**What to work on:** Please copy out every line of the listing below in which the word "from" appears.

● ● ● ● ● ● ●

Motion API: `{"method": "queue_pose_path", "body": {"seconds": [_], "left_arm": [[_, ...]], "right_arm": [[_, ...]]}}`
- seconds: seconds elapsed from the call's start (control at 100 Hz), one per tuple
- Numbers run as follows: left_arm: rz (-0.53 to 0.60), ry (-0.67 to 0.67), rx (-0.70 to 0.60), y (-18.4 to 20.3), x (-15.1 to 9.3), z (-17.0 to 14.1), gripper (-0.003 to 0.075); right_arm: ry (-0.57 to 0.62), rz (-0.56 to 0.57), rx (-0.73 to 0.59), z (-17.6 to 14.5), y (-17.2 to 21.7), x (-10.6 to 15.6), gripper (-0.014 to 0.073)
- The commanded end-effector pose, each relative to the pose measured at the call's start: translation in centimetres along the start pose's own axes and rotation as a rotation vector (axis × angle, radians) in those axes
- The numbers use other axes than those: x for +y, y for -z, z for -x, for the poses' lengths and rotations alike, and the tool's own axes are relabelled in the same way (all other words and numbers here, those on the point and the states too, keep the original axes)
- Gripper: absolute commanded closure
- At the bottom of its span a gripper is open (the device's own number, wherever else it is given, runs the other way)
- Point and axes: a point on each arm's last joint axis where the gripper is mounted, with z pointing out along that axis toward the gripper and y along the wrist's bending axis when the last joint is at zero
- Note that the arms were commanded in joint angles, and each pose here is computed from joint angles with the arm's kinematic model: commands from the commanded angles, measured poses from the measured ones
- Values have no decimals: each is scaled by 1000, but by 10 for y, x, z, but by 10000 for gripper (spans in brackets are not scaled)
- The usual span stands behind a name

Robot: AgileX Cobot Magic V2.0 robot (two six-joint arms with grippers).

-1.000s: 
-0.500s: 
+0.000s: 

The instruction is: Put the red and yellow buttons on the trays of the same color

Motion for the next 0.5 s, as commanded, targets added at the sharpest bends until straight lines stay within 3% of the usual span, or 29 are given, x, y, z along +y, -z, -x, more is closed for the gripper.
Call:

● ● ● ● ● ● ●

**Solution to this exercise:**
- seconds: seconds elapsed from the call's start (control at 100 Hz), one per tuple
- Note that the arms were commanded in joint angles, and each pose here is computed from joint angles with the arm's kinematic model: commands from the commanded angles, measured poses from the measured ones

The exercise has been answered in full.